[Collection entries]
=== Begin Enclosure ===

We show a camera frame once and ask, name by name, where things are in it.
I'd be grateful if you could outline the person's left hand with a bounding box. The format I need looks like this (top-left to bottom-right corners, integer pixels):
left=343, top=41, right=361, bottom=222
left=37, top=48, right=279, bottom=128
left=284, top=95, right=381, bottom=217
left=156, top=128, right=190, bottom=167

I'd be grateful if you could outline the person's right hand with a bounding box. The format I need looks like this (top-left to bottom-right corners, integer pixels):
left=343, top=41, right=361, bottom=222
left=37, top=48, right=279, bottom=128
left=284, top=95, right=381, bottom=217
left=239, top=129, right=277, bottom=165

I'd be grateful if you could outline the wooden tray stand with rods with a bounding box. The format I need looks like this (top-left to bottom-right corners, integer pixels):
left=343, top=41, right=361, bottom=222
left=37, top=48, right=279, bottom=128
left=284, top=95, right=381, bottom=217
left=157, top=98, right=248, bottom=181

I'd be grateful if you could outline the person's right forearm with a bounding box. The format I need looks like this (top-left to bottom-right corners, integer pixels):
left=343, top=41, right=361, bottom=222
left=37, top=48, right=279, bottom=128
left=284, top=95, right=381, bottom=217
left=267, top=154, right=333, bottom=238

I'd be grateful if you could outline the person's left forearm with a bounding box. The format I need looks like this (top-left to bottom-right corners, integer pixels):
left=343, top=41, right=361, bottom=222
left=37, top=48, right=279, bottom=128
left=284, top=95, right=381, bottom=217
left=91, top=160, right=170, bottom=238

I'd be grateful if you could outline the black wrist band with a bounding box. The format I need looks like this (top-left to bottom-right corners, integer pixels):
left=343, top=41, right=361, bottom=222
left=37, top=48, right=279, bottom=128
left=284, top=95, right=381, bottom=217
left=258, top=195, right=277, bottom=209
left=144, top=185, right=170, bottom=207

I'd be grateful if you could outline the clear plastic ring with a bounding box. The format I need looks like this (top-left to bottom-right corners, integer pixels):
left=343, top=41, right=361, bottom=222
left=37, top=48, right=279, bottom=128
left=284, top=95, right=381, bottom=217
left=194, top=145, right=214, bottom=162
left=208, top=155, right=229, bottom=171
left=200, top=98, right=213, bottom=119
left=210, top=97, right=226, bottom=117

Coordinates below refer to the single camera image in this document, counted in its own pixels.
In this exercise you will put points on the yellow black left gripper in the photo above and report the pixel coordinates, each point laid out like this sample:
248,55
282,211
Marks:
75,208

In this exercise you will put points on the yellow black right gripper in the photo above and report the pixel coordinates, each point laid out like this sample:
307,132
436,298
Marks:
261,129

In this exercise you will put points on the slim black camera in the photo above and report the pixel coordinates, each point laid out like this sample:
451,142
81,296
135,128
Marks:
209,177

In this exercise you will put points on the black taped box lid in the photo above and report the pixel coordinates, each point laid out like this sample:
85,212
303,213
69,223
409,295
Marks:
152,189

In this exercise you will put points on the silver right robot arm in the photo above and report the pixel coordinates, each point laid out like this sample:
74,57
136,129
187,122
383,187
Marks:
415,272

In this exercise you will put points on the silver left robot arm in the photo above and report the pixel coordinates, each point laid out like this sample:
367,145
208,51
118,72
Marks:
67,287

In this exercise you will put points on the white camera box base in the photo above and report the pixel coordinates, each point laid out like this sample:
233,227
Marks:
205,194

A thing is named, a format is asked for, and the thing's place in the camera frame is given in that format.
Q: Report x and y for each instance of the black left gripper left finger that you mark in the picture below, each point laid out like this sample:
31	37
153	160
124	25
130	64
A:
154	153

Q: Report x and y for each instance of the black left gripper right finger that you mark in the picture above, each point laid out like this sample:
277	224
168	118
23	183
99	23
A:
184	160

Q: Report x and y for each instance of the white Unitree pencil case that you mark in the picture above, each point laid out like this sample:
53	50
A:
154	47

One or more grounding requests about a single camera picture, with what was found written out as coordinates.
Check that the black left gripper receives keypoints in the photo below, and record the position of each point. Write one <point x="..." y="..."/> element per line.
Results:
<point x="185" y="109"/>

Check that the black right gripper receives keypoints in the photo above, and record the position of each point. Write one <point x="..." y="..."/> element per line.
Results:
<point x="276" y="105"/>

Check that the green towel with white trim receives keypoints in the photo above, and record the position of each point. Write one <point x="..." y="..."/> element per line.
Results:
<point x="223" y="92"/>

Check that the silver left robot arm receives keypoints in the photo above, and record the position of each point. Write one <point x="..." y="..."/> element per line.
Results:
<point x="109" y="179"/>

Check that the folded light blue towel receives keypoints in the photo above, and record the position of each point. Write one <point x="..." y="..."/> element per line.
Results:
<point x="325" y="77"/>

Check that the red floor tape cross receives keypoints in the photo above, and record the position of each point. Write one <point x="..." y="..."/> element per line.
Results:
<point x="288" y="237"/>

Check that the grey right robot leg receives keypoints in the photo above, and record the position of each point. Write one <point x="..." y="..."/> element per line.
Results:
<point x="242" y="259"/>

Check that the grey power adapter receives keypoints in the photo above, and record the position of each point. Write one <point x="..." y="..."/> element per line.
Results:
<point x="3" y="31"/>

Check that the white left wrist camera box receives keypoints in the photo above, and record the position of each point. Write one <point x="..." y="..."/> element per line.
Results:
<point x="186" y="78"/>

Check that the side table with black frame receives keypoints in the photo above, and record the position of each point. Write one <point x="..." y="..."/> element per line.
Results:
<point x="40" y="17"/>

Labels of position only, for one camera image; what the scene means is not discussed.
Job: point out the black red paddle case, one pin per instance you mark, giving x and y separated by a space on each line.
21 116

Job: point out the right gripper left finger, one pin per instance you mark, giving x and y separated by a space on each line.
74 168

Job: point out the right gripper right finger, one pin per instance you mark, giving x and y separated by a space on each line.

=== End Enclosure ===

■ WHAT THE TASK REQUIRES: Repeat each record word for word. Do not leave any out.

■ RESULT OF THIS TASK:
We show a camera frame once and ask, name by name, where things are in it.
I'd be grateful if you could outline the person's left hand with a bounding box. The format I need looks like this (top-left to bottom-right corners, integer pixels):
left=343, top=41, right=361, bottom=222
left=37, top=48, right=279, bottom=128
left=284, top=95, right=381, bottom=217
left=156, top=128, right=190, bottom=167

I'd be grateful if you could outline the person's right hand with a bounding box. The format I need looks like this (top-left to bottom-right corners, integer pixels):
left=343, top=41, right=361, bottom=222
left=37, top=48, right=279, bottom=128
left=284, top=95, right=381, bottom=217
left=239, top=129, right=277, bottom=165

I'd be grateful if you could outline the wooden tray stand with rods with a bounding box. The format I need looks like this (top-left to bottom-right corners, integer pixels):
left=343, top=41, right=361, bottom=222
left=37, top=48, right=279, bottom=128
left=284, top=95, right=381, bottom=217
left=157, top=98, right=248, bottom=181

I'd be grateful if you could outline the person's right forearm with a bounding box. The format I need looks like this (top-left to bottom-right corners, integer pixels):
left=343, top=41, right=361, bottom=222
left=37, top=48, right=279, bottom=128
left=284, top=95, right=381, bottom=217
left=267, top=154, right=333, bottom=238

I'd be grateful if you could outline the person's left forearm with a bounding box. The format I need looks like this (top-left to bottom-right corners, integer pixels):
left=343, top=41, right=361, bottom=222
left=37, top=48, right=279, bottom=128
left=284, top=95, right=381, bottom=217
left=91, top=160, right=170, bottom=238

I'd be grateful if you could outline the black wrist band with a bounding box. The format I need looks like this (top-left to bottom-right corners, integer pixels):
left=343, top=41, right=361, bottom=222
left=37, top=48, right=279, bottom=128
left=284, top=95, right=381, bottom=217
left=258, top=195, right=277, bottom=209
left=144, top=185, right=170, bottom=207

I'd be grateful if you could outline the clear plastic ring with a bounding box. The format I need looks like this (top-left to bottom-right corners, integer pixels):
left=343, top=41, right=361, bottom=222
left=37, top=48, right=279, bottom=128
left=284, top=95, right=381, bottom=217
left=194, top=145, right=214, bottom=162
left=208, top=155, right=229, bottom=171
left=200, top=98, right=213, bottom=119
left=210, top=97, right=226, bottom=117

Coordinates below refer to the single camera image in this document, counted in its own pixels.
In this exercise you will put points on the yellow black left gripper in the photo above and report the pixel coordinates, each point laid out like this sample:
248,55
282,211
Marks:
75,208

In this exercise you will put points on the yellow black right gripper in the photo above and report the pixel coordinates, each point laid out like this sample:
307,132
436,298
Marks:
261,129

In this exercise you will put points on the slim black camera in the photo above and report the pixel coordinates, each point laid out like this sample:
451,142
81,296
135,128
Marks:
209,177

In this exercise you will put points on the black taped box lid in the photo above and report the pixel coordinates, each point laid out like this sample:
85,212
303,213
69,223
409,295
Marks:
152,189

In this exercise you will put points on the silver right robot arm in the photo above and report the pixel coordinates, each point laid out like this sample:
74,57
136,129
187,122
383,187
Marks:
415,272

In this exercise you will put points on the silver left robot arm in the photo above and report the pixel coordinates, each point laid out like this sample:
367,145
208,51
118,72
Marks:
67,287

In this exercise you will put points on the white camera box base in the photo above and report the pixel coordinates, each point laid out like this sample:
233,227
Marks:
205,194

A thing is named, a format is asked for, and the thing's place in the camera frame is given in that format.
Q: Report x and y for each instance of the black left gripper left finger that you mark in the picture below, each point laid out like this sample:
31	37
153	160
124	25
130	64
A:
154	153

Q: Report x and y for each instance of the black left gripper right finger that you mark in the picture above, each point laid out like this sample:
277	224
168	118
23	183
99	23
A:
184	160

Q: Report x and y for each instance of the white Unitree pencil case that you mark in the picture above, each point laid out like this sample:
53	50
A:
154	47

One or more grounding requests about a single camera picture, with what was found written out as coordinates.
Check that the black left gripper receives keypoints in the photo below, and record the position of each point. Write one <point x="..." y="..."/> element per line.
Results:
<point x="185" y="109"/>

Check that the black right gripper receives keypoints in the photo above, and record the position of each point. Write one <point x="..." y="..."/> element per line.
Results:
<point x="276" y="105"/>

Check that the green towel with white trim receives keypoints in the photo above, and record the position of each point. Write one <point x="..." y="..."/> element per line.
Results:
<point x="223" y="92"/>

Check that the silver left robot arm receives keypoints in the photo above, and record the position of each point. Write one <point x="..." y="..."/> element per line.
Results:
<point x="109" y="179"/>

Check that the folded light blue towel receives keypoints in the photo above, and record the position of each point. Write one <point x="..." y="..."/> element per line.
Results:
<point x="325" y="77"/>

Check that the red floor tape cross receives keypoints in the photo above, and record the position of each point. Write one <point x="..." y="..."/> element per line.
Results:
<point x="288" y="237"/>

Check that the grey right robot leg receives keypoints in the photo above, and record the position of each point. Write one <point x="..." y="..."/> element per line.
Results:
<point x="242" y="259"/>

Check that the grey power adapter receives keypoints in the photo above, and record the position of each point. Write one <point x="..." y="..."/> element per line.
Results:
<point x="3" y="31"/>

Check that the white left wrist camera box receives keypoints in the photo above, and record the position of each point. Write one <point x="..." y="..."/> element per line.
Results:
<point x="186" y="78"/>

Check that the side table with black frame receives keypoints in the photo above, and record the position of each point. Write one <point x="..." y="..."/> element per line.
Results:
<point x="40" y="17"/>

Labels of position only, for one camera image; what the scene means is not discussed.
Job: point out the black red paddle case, one pin per instance you mark, giving x and y separated by a space on each line.
21 116

Job: point out the right gripper left finger, one pin per instance you mark, giving x and y separated by a space on each line.
74 168

Job: point out the right gripper right finger, one pin per instance you mark, giving x and y separated by a space on each line.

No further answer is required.